O Brasil é um país agrícola e mineral.

A produção agrícola está, razoavelmente, equacionada porque a segurança alimentar da Europa e da Ásia depende da nossa produção. Porém a produção mineral entretanto, se esvai em contrabando e subfaturamento de exportações.

O PIB mineral da África do Sul equivale a 35% de PIB total, o PIB mineral dos EUA é de 7% do total. O PIB mineral oficial brasileiro é de apenas 2% (dois por cento) do total.
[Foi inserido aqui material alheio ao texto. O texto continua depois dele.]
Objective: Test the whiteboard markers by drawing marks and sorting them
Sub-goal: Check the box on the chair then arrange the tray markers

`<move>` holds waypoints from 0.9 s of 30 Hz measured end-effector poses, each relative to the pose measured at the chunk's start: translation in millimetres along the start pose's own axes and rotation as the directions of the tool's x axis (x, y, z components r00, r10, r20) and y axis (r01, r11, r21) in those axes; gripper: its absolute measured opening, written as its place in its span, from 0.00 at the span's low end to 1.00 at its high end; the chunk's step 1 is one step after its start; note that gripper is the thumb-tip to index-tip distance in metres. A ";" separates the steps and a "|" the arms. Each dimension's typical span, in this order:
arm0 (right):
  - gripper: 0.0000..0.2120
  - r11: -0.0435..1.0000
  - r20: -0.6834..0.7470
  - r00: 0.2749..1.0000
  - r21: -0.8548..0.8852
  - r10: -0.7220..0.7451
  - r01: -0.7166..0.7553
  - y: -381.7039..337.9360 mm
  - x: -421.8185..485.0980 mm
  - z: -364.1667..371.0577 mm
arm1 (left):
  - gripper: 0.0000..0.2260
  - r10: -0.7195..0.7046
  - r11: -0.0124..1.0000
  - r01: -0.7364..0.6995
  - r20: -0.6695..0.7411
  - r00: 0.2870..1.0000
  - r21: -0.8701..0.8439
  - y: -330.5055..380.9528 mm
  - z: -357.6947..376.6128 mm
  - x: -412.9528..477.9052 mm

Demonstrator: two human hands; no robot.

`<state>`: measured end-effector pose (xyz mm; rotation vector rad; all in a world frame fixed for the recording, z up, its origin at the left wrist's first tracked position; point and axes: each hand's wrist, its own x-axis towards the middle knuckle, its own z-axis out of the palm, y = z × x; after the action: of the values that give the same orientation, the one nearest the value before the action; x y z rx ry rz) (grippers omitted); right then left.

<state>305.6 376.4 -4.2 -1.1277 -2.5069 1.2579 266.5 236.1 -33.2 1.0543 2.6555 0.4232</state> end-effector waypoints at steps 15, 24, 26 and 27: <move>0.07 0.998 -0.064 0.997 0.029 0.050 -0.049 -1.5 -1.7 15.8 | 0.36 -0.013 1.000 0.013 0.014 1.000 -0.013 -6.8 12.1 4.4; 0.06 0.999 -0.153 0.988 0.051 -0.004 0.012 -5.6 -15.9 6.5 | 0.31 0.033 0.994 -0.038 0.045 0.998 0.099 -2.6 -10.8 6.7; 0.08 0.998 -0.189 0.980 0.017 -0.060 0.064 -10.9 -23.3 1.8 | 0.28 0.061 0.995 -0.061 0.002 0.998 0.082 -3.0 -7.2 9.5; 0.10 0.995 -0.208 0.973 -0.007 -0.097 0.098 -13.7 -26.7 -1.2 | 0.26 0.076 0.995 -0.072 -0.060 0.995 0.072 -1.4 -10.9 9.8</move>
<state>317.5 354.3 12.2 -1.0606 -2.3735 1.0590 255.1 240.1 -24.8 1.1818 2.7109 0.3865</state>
Considerando-se, informações de quadros de aposentados da CPRM, o PIB mineral real, no Brasil é de, pelo menos 25% do PIB total. São cerca de 23% (vinte e três por cento) sonegados à nossa economia,sob a olímpica e indiferente postura de autoridades federais,estaduais e municipais (Araxá).

Como o nosso PIB total é de 2 trilhões de dólares, cerca de 460 bilhões de dólares em exportações de minérios  são sonegados à economia brasileira.Portanto, diariamente, o Brasil perde cerca de 1 bilhão duzentos e sessenta milhões de dólares em desvios minerais. Devido à essa conspiração mineral, o povo brasileiro é mantido artificialmente na miséria.

Resta obstar o contrabando e o subfaturamento de exportações de minérios. Esforço a ser dispendido por civis e militares

O NIÓBIO é apenas o exemplo mais gritante, da questão mineral brasileira. Todos os minérios estratégicos são alvo de contrabando ou subfaturamento de exportações.